In 1998, the PAC conducted a study that showed the Fourth Street area lacked 600 parking slots, “a number which has probably increased since then” says Commission Chair Bart Selden. How to address this shortage is on everyone’s minds, ranging from a potential parking garage to the possible paving of one of Berkeley’s last dirt roads - Second Street.  

However, proponents of a parking garage in the Fourth Street area may be dropping their plans. Denny Abrams, a partner of Abrams/ Millikan & Associates, said: “Though we need a parking garage, it seems there is no political will. People keep calling this proposal a subsidy, and we can’t get past that.

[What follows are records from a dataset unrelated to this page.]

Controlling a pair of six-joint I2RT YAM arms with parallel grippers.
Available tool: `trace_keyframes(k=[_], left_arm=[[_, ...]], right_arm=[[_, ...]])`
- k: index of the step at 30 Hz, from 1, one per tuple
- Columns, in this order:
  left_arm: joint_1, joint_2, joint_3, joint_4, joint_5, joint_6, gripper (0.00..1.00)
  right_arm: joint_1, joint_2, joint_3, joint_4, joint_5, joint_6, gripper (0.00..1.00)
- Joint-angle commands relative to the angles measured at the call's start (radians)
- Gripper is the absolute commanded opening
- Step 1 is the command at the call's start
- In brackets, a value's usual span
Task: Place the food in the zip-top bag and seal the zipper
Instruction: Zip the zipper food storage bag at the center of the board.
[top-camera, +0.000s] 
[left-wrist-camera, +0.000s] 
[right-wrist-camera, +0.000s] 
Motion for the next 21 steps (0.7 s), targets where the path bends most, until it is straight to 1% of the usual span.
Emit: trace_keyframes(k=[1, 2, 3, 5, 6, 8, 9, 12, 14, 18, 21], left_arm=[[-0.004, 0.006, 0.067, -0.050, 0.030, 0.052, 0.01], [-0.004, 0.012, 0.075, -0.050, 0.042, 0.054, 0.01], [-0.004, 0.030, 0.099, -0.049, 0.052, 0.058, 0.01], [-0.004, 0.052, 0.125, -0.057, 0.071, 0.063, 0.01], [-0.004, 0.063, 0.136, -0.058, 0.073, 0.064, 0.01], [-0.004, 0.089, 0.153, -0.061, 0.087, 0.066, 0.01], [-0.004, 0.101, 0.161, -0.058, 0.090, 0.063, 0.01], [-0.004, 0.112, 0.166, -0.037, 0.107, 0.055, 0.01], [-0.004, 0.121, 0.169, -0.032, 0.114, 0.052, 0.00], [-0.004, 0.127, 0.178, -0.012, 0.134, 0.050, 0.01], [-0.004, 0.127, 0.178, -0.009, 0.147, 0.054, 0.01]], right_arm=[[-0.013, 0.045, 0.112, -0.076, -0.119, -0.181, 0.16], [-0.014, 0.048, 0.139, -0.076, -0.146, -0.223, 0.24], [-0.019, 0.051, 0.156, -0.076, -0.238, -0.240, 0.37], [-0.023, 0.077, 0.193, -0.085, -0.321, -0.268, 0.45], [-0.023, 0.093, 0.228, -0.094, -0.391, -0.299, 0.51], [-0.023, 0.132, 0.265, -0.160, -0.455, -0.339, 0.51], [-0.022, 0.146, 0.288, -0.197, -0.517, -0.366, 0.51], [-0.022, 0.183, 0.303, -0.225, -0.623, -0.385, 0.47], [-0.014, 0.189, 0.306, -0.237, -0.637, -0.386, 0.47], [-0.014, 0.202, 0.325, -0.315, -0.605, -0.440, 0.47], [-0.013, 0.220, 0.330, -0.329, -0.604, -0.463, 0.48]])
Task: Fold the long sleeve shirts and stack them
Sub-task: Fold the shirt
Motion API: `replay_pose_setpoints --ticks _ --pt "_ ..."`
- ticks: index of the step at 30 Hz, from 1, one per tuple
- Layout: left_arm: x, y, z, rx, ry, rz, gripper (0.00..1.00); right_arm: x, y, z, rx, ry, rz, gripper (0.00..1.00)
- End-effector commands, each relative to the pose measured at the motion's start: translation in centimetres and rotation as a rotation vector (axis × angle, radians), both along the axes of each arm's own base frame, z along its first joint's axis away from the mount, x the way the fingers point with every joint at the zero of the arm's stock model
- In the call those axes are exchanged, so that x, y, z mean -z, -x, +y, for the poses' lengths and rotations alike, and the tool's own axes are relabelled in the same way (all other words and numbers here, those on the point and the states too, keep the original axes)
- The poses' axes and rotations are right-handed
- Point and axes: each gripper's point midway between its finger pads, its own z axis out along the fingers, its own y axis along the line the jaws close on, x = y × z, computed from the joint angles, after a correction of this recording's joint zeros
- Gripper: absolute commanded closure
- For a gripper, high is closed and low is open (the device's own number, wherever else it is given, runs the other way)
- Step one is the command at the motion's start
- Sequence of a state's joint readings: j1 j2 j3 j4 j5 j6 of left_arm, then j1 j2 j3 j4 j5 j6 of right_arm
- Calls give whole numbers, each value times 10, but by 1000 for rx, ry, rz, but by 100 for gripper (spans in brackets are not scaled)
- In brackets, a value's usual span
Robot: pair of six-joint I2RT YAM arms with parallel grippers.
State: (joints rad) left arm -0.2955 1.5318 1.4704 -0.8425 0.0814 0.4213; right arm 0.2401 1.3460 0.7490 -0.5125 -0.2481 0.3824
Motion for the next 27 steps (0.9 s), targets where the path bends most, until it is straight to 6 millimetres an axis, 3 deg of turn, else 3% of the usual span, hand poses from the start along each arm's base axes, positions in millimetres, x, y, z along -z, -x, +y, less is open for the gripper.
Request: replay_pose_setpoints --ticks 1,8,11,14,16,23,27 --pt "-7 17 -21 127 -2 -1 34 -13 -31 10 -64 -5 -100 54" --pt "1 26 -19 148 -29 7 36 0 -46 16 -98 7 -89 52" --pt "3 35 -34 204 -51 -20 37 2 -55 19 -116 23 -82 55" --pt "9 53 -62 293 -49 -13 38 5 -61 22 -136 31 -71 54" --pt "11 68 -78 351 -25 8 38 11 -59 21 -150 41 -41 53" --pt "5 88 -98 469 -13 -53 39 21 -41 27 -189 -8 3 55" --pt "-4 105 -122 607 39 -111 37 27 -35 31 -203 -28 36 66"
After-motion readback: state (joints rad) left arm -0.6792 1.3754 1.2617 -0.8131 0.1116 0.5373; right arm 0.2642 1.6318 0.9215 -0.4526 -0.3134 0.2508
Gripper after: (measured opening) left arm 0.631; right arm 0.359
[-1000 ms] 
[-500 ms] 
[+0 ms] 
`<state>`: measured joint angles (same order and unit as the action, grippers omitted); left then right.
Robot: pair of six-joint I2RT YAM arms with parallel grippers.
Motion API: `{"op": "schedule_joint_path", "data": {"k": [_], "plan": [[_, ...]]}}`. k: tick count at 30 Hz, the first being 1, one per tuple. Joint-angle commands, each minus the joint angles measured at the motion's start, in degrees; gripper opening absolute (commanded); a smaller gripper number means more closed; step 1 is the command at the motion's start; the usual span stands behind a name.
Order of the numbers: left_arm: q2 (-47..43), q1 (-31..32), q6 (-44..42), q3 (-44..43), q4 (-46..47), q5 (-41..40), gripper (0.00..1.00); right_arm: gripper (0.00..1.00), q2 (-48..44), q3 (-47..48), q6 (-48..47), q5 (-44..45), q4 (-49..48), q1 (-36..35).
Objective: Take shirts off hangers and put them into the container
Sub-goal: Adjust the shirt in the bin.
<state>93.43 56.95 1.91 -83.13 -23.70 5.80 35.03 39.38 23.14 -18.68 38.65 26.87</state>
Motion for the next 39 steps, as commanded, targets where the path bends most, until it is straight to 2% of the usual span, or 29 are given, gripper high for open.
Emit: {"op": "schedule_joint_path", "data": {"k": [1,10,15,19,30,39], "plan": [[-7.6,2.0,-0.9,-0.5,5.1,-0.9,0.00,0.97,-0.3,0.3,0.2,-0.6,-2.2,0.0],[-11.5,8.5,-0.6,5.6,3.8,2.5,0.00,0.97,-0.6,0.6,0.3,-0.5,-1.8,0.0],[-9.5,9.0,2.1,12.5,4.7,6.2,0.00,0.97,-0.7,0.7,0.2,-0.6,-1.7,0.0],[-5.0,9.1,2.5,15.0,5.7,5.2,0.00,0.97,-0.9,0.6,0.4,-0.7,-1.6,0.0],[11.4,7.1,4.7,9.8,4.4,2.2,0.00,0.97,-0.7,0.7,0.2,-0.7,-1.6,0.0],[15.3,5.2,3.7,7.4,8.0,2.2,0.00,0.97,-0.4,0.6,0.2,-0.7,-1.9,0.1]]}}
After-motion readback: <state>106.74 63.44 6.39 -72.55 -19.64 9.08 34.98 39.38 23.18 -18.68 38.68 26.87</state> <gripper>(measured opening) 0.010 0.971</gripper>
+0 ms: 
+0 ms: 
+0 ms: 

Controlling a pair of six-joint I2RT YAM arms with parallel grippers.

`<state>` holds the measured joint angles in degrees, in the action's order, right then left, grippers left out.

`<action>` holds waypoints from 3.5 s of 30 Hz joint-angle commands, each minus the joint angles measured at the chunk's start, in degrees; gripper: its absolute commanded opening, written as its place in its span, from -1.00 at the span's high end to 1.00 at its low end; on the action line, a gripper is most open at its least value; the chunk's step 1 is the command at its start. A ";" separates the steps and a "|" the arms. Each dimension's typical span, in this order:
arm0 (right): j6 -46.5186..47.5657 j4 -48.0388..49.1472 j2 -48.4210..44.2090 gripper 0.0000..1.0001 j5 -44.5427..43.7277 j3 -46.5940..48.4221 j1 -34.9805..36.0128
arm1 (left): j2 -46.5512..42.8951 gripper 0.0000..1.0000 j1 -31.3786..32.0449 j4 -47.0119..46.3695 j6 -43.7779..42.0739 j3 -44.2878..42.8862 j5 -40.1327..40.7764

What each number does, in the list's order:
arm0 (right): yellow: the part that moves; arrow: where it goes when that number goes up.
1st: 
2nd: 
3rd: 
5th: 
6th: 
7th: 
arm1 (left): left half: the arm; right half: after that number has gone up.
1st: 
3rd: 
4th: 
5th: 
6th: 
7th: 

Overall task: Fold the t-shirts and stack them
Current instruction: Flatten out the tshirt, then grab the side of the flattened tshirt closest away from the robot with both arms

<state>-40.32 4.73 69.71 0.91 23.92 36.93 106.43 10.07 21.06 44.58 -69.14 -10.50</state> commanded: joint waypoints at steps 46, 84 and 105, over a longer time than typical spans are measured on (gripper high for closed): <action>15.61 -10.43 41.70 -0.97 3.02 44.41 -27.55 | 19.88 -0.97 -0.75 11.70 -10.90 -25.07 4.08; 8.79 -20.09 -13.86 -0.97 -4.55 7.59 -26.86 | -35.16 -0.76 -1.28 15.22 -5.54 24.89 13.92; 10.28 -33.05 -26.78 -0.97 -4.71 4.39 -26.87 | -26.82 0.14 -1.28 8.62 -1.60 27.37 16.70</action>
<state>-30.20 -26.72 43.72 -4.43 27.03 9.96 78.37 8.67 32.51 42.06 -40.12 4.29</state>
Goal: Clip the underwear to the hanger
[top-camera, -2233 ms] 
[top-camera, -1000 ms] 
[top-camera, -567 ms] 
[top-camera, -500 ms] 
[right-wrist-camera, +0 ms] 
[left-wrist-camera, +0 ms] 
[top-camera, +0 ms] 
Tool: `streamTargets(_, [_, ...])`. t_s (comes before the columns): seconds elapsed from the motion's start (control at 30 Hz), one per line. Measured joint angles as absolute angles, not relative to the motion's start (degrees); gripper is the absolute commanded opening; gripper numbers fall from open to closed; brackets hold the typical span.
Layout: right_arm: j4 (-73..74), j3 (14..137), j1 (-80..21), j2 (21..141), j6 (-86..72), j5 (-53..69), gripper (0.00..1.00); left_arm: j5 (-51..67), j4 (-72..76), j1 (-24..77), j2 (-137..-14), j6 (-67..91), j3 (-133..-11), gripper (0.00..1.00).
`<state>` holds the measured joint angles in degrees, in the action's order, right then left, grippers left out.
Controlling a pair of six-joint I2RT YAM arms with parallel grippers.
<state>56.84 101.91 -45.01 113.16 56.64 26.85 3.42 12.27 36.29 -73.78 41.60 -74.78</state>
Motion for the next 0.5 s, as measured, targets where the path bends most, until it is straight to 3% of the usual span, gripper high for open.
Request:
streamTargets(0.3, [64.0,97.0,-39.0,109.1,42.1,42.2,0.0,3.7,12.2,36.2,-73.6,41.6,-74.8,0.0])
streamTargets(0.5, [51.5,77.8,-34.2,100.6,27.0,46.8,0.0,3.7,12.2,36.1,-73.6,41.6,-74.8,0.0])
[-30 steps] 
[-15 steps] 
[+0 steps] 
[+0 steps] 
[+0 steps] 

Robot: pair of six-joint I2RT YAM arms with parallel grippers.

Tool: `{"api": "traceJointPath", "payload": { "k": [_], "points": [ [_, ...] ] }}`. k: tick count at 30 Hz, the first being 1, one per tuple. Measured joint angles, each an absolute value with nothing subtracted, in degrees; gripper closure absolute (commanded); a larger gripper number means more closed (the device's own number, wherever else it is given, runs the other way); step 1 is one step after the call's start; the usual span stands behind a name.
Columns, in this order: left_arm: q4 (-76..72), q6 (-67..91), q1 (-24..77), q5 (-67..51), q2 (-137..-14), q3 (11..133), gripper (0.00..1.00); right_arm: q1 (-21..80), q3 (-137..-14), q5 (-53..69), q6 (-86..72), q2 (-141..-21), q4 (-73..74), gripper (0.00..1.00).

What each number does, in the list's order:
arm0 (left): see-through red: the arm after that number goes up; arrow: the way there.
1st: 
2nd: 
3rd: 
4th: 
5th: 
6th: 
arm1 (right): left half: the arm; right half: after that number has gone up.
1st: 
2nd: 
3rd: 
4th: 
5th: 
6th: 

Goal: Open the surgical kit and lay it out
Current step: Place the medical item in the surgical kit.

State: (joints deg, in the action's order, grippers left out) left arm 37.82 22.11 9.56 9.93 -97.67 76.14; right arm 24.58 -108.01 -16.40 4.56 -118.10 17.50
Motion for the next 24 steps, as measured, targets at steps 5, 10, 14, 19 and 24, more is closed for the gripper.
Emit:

I don’t know if I’m willing to spend a year a half of my life trying to get something that there is no will to accomplish.” 

The Berkeley City Council, sitting as the Redevelopment Agency, which holds final approval for a city-subsidized garage, has already indicated that such a use of funds would be untenable. 

Owen Maercks, owner of the Fifth Street East Bay Vivarian said that parking has gotten so bad, that if a market is built the added cars will exacerbate an already “terrible parking situation.” 

“This could be the straw that breaks my back. This could be what forces me to move my business out of here. That’s how bad the parking situation is,” said Maercks.